RECORDED DATA section start

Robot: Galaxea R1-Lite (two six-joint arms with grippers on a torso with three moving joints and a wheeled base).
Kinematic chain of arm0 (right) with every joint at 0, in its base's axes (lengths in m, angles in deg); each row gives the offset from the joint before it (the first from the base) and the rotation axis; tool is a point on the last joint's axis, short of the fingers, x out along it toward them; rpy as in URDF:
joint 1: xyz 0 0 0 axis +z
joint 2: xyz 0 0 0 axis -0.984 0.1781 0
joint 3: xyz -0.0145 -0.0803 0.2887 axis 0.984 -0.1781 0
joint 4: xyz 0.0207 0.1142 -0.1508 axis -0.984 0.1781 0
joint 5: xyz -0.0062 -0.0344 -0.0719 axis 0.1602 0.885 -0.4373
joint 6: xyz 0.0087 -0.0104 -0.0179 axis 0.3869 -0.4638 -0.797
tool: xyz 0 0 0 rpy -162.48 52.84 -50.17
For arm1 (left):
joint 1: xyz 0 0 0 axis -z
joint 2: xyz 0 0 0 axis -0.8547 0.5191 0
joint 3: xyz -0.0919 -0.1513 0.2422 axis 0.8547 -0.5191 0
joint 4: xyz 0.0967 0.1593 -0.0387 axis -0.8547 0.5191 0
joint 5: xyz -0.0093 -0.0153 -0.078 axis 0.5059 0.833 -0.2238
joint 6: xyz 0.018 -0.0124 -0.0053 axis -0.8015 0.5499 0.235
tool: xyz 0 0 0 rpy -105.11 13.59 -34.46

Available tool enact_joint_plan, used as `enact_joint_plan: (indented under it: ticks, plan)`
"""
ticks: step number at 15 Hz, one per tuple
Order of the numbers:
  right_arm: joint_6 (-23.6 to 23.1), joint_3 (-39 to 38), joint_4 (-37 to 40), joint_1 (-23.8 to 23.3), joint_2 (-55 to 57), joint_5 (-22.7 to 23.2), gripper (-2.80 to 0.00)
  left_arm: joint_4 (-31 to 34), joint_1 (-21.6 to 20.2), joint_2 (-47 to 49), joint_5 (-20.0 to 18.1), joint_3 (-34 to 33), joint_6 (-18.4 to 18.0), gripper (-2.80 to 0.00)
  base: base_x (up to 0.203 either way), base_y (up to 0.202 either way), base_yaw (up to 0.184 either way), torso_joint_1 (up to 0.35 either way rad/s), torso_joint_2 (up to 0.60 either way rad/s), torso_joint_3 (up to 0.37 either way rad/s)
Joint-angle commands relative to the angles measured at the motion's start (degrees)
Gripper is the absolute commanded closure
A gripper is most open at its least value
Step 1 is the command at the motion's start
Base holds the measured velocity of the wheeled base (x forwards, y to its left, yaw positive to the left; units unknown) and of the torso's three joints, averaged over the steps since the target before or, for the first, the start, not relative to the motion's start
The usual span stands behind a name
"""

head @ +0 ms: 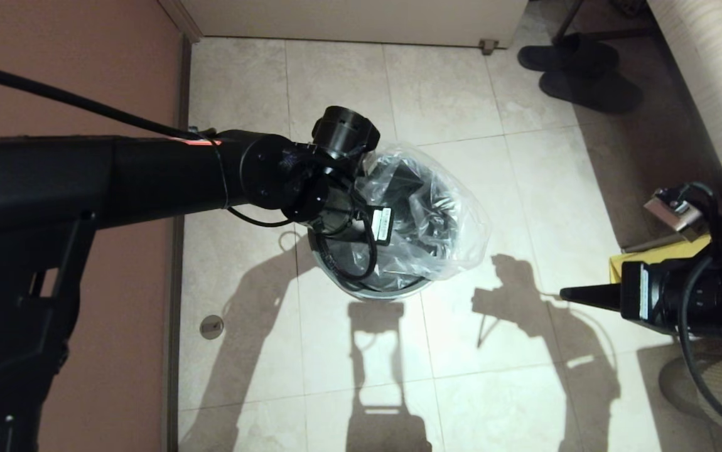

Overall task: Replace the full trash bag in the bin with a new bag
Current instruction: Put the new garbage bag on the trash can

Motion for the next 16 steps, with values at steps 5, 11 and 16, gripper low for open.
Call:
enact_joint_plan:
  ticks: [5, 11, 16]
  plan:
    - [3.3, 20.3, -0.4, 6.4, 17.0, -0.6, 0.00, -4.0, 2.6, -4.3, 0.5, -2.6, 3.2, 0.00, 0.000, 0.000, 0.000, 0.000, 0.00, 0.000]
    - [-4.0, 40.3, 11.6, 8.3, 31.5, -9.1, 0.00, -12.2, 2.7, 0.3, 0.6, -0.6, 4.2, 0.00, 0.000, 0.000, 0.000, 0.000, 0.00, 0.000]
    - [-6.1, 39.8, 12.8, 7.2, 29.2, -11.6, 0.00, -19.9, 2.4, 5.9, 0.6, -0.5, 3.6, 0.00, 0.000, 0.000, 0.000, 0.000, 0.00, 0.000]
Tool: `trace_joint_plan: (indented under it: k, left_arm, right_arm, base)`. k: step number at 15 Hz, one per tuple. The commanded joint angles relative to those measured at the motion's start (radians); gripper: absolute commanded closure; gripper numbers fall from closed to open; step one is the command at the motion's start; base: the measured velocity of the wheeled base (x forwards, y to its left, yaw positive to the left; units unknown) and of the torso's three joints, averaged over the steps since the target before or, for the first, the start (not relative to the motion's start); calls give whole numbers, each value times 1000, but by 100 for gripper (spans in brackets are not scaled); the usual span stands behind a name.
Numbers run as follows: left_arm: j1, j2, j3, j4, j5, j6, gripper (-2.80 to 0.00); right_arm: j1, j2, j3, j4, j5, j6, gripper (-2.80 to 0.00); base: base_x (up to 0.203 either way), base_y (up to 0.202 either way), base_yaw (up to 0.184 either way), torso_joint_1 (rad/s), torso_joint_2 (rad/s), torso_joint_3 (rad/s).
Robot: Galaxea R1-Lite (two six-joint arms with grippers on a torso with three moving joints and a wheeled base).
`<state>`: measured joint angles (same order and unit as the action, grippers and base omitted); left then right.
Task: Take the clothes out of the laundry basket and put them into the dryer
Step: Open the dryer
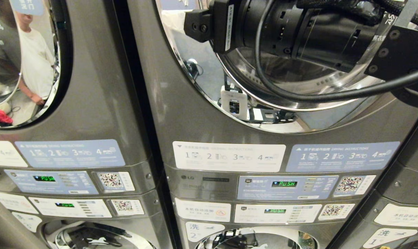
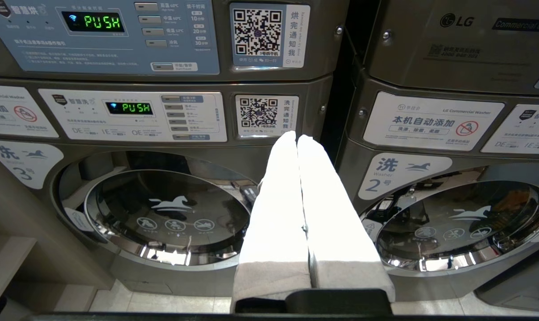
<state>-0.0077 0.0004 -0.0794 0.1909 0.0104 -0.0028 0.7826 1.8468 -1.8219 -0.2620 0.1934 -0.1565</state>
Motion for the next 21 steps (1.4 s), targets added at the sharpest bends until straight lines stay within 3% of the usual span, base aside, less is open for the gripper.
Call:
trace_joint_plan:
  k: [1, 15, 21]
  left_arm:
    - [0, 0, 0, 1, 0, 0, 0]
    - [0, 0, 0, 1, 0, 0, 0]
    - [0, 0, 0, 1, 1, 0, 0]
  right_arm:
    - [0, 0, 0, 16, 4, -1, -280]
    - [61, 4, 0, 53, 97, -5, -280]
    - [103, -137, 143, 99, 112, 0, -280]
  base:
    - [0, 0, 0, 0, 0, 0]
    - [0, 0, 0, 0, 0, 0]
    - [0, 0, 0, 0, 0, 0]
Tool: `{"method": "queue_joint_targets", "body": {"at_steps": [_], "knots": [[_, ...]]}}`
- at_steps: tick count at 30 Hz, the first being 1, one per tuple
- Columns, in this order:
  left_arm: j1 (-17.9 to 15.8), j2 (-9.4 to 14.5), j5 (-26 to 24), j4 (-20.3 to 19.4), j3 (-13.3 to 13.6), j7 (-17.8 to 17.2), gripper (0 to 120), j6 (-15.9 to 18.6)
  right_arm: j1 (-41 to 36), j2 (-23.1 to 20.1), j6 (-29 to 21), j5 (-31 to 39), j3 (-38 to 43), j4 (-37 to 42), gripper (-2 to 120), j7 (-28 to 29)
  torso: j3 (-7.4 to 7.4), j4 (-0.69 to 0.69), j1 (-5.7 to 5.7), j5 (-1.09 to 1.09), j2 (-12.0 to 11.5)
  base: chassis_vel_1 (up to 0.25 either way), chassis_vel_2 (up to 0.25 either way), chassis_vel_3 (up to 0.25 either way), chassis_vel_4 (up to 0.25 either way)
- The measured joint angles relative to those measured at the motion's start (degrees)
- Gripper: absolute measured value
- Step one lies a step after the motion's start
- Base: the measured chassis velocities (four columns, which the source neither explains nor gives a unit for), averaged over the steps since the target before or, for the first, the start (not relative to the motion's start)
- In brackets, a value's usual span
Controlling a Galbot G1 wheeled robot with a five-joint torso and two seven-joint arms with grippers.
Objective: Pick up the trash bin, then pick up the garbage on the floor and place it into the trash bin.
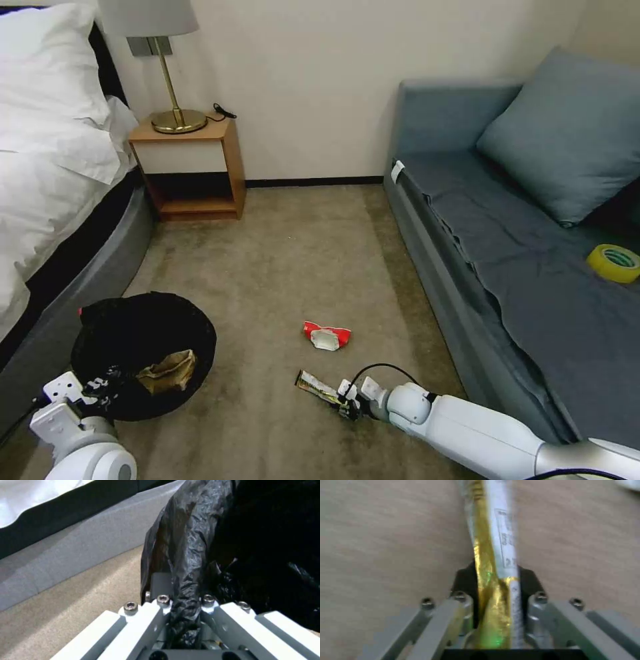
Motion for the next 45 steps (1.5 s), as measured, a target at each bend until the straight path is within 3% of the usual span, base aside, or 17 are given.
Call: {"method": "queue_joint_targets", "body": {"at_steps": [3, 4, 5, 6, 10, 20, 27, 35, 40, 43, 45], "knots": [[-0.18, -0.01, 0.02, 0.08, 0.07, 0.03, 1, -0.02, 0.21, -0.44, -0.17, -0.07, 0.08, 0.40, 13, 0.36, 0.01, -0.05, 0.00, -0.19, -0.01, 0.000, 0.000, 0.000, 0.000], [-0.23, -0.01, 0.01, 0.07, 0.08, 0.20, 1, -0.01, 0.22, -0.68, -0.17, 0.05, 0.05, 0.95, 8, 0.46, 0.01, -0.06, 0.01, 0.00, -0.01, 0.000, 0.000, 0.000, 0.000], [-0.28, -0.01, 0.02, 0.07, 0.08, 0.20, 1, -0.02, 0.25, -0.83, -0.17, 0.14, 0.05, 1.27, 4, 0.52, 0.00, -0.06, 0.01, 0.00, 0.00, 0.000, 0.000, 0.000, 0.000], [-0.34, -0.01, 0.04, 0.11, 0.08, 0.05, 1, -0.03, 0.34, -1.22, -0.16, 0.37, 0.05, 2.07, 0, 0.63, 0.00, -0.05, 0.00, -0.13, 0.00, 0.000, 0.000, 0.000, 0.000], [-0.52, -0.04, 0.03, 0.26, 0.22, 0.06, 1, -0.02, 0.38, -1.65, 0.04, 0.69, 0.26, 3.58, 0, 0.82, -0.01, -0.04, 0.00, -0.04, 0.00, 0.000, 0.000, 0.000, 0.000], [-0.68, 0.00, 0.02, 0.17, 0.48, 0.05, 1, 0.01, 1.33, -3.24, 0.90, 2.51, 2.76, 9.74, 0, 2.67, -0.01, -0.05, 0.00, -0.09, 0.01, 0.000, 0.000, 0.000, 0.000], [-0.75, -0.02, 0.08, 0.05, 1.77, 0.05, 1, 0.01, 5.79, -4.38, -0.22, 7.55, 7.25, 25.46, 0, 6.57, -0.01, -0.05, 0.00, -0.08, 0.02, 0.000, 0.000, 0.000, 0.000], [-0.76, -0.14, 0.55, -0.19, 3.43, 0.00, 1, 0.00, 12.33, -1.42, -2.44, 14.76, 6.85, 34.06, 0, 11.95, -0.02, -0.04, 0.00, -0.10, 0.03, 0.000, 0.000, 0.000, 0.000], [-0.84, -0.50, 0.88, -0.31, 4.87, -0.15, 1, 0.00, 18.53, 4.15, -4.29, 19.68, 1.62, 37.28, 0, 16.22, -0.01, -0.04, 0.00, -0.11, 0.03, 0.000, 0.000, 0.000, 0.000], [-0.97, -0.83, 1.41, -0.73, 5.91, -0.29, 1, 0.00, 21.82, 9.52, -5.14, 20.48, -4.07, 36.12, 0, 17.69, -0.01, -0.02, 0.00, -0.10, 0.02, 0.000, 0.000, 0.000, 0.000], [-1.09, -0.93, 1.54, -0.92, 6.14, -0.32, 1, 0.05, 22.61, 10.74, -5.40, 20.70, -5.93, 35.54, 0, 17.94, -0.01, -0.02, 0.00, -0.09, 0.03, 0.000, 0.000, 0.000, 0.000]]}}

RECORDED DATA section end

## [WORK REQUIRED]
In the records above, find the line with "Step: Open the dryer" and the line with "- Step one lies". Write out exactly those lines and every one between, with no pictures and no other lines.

## [REPLY TO THE TASK]
Step: Open the dryer
<state>-0.0077 0.0004 -0.0794 0.1909 0.0104 -0.0028 0.7826 1.8468 -1.8219 -0.2620 0.1934 -0.1565</state>
Motion for the next 21 steps (1.4 s), targets added at the sharpest bends until straight lines stay within 3% of the usual span, base aside, less is open for the gripper.
Call:
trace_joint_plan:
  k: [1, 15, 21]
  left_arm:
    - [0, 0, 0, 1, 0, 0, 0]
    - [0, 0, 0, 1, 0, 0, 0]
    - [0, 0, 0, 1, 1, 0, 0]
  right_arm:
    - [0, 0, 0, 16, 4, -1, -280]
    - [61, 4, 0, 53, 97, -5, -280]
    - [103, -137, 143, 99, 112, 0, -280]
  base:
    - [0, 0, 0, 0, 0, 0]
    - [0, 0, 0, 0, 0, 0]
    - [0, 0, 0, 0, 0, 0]
Tool: `{"method": "queue_joint_targets", "body": {"at_steps": [_], "knots": [[_, ...]]}}`
- at_steps: tick count at 30 Hz, the first being 1, one per tuple
- Columns, in this order:
  left_arm: j1 (-17.9 to 15.8), j2 (-9.4 to 14.5), j5 (-26 to 24), j4 (-20.3 to 19.4), j3 (-13.3 to 13.6), j7 (-17.8 to 17.2), gripper (0 to 120), j6 (-15.9 to 18.6)
  right_arm: j1 (-41 to 36), j2 (-23.1 to 20.1), j6 (-29 to 21), j5 (-31 to 39), j3 (-38 to 43), j4 (-37 to 42), gripper (-2 to 120), j7 (-28 to 29)
  torso: j3 (-7.4 to 7.4), j4 (-0.69 to 0.69), j1 (-5.7 to 5.7), j5 (-1.09 to 1.09), j2 (-12.0 to 11.5)
  base: chassis_vel_1 (up to 0.25 either way), chassis_vel_2 (up to 0.25 either way), chassis_vel_3 (up to 0.25 either way), chassis_vel_4 (up to 0.25 either way)
- The measured joint angles relative to those measured at the motion's start (degrees)
- Gripper: absolute measured value
- Step one lies a step after the motion's start

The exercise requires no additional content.